10 июля 1722 года Шумахер, находясь за границей и имея царское поручение пригласить Вольфа в Россию, написал последнему, что «его величество имеет высокое намерение создать социетет ученых людей в Петербурге, в котором художества и науки должны они прилежно разрабатывать» и ему (Вольфу) в этом «социетете» предлагается должность вице-президента с жалованьем 2400 рублей (3200 рейхсталеров), что в 4 раза превышало его оклад в Галле[120]. Более того, Шумахер писал, что «если затем – в чем я не сомневаюсь – будет учрежден и университет, и Вам будет угодно взять на себя ту же должность, которую Вы теперь занимаете (Вольф был проректором университета. – И. Д.), то Его Императорское Величество будет еще более рад»[121]. Наконец при личной встрече с Вольфом летом 1722 года Шумахер сообщил ему, что особое внимание Петр намеревается уделить физико-математическим наукам. Вольфу такой подход понравился, и он позднее (18 августа 1722 года) написал Шумахеру, что «Его Величество император Великой России… решил очень мудро, что для блага государства крайне необходимо развивать фундаментальные (gründliche) науки, в особенности математические и физические»[122]. Шумахеру казалось, что он уговорил Вольфа, но тот продолжал уклоняться от прямого ответа на вопрос о своем переезде в Россию, хотя в принципе такую возможность не отвергал.
В ходе переговоров и переписки, занявших почти четыре года, Вольф высказывал разнообразные опасения и требования, например: если будет учинена Академия, то он должен быть ее президентом, а если университет – то ректором.
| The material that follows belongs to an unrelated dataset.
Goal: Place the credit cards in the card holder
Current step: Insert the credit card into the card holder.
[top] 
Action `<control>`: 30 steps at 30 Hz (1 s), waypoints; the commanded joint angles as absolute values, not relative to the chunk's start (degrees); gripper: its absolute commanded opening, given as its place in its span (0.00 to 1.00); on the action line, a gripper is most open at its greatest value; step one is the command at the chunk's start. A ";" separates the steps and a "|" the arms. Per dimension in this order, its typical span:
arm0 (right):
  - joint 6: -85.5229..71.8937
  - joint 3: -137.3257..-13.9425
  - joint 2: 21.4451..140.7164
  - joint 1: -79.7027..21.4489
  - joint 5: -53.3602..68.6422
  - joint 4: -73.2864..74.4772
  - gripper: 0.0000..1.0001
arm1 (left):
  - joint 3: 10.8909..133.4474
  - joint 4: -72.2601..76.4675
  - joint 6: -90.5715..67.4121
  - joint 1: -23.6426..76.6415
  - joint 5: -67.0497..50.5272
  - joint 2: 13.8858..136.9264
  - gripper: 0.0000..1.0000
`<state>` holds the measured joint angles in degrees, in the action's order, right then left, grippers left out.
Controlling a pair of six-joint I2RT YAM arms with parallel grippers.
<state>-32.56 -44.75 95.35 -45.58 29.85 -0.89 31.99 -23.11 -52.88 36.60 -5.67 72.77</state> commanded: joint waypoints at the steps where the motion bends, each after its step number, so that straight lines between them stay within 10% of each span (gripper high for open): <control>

Он также просил, чтобы жалованье ему назначили 2 тысячи рублей в год, контракт заключили на пять лет и по истечении этого срока выплатили единовременно еще 20 тысяч рублей (сумма по тем временам громадная). «Это немного, – пояснил Вольф изумленному Блюментросту, – если принять во внимание, чтó король Альфонс пожаловал еврею Газану за составление альфонсовых астрономических таблиц[123]; Александр Великий Аристотелю[124] – за сочинение Historiae animalium и покойный король Людовик Великий – Винцентию Вивиани[125], математику великого герцога флорентийского, за восстановление утраченной книги из высшей геометрии. …Чтó же все сделанное этими людьми в сравнении с осуществлением исполинского замысла его императорского величества? Для того требуется муж опытный во всех философских и математических науках. В бозе почивший прусский король пожаловал Лейбницу гораздо более, нежели сколько я требую за то, что он заботился заочно о берлинской академии»[126]. Позиция Вольфа предельно ясна: за реализацию исполинских замыслов надо платить квалифицированным исполнителям исполинские суммы. Блюментрост, собрав все запасы терпения и юмора, ответил, что если бы Петр своей щедростью и любовью к искусствам и наукам превосходил Александра Македонского, Альфонса и Людовика XIV, а Вольф своей ученостью – Аристотеля, Газана и Вивиани, «то и тогда эта сумма так велика, что надо еще выбрать удачный момент, чтобы только доложить об этом императору»[127].